Longikaurin A inhibits glioma proliferation through phosphatidylinositol 3-kinase/protein kinase B pathway
10.3760/cma.j.cn115354-20221229-00942
- VernacularTitle:长栲利素A通过PI3K/AKT通路抑制脑胶质瘤细胞增殖
- Author:
Xiangrui MENG
1
;
Yisu GAO
;
Guan SUN
Author Information
1. 徐州医科大学盐城临床学院,盐城市第一人民医院神经外科,盐城 224006
- Keywords:
Longikaurin A;
Glioma;
Proliferation;
Phosphatidylinositol 3-kinase/protein kinase B signaling pathway
- From:
Chinese Journal of Neuromedicine
2023;22(5):480-488
- CountryChina
- Language:Chinese
-
Abstract:
Objective:To investigate the effect and mechanism of longikaurin A (LK-A) on glioma proliferation.Methods:Resuscitated frozen human glioma cell lines U87 and SNB19 were in vitro sub-cultured; CCK-8 assay was used to detect the cell activity changes 24 and 48 h after 0, 0.5, 1.0, 1.5, 2.0, 2.5, 3.0, 4.0, 6.0, 8.0 μmol/L LK-A. Edu proliferation assay was used to detect the changes in number of Edu positive cells after 0, 1, 2 and 3 μmol/L LK-A, and cell clonal formation assay was used to detect the changes in number of cell colony formation after 0, 0.1, 0.2 and 0.3 μmol/L LK-A. Flow cytometry was used to detect the changes in cell cycle proportion after 0, 1, 2 and 3 μmol/L LK-A. Expression changes of proliferation-related proteins (Ki-67 and c-Myc) and cell cycle-related proteins (Cyclin B1, Cyclin D1, cyclin dependent kinase 1 [CDKl]) and phosphatidylinositol 3-kinase (PI3K)/protein kinase B (AKT) signaling pathway-related proteins were detected by Western blotting after 0, 1, 2, and 3 μmol/L LK-A. Results:U87 and SNB19 cell viabilities decreased gradually after being treated with 0.5, 1.0, 1.5, 2.0, 2.5, 3.0, 4.0, 6.0, and 8.0 μmol/L LK-A for 24 and 48 h compared with those with 0 μmol/L LK-A, with significant differences ( P<0.05); cell viability was dose-dependent.

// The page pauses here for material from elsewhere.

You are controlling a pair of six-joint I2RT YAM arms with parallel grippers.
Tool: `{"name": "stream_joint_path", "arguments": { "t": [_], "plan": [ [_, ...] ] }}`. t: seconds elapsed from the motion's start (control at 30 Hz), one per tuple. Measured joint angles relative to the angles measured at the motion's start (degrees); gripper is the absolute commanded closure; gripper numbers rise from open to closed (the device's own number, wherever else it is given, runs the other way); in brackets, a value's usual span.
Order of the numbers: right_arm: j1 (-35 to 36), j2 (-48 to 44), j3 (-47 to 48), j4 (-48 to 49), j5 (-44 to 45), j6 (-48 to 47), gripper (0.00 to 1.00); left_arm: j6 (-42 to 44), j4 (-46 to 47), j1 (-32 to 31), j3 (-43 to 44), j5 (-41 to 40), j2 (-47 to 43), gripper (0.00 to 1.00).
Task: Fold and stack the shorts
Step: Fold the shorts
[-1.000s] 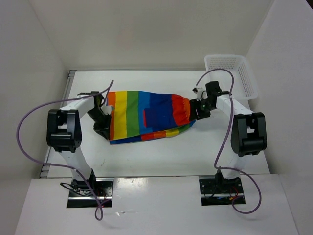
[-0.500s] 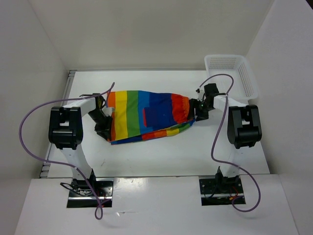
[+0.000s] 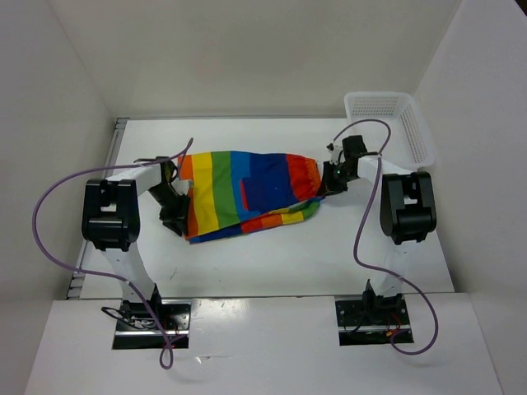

The number of Edu positive cells in U87 and SNB19 after being treated with 2, and 3 μmol/L LK-A was significantly decreased compared with that with 0 μmol/L LK-A ( P<0.05). The colony formation number of U87 and SNB19 cells after being treated with 0.1, 0.2 and 0.3 μmol/L LK-A decreased significantly compared with that with 0 μmol/L LK-A ( P<0.05). The proportion of U87 and SNB19 cells at G2/M phase after being treated with 2 and 3 μmol/L LK-A were increased significantly compared with that with 0 μmol/L LK-A ( P<0.05). The Ki-67, c-Myc, Cyclin B1, CDK1, p-PI3K and p-AKT expressions were significantly decreased, while Cyclin D1 expression was significantly increased in U87 and SNB19 cells after being treated with 2 and 3 μmol/L LK-A compared with those with 0 μmol/L LK-A ( P<0.05). Conclusion:LK-A can inhibit the glioma proliferation and arrest glioma at G2/M phase, with dose-dependent manner; the mechanism is related to inhibition of PI3K/AKT signaling pathway by LK-A.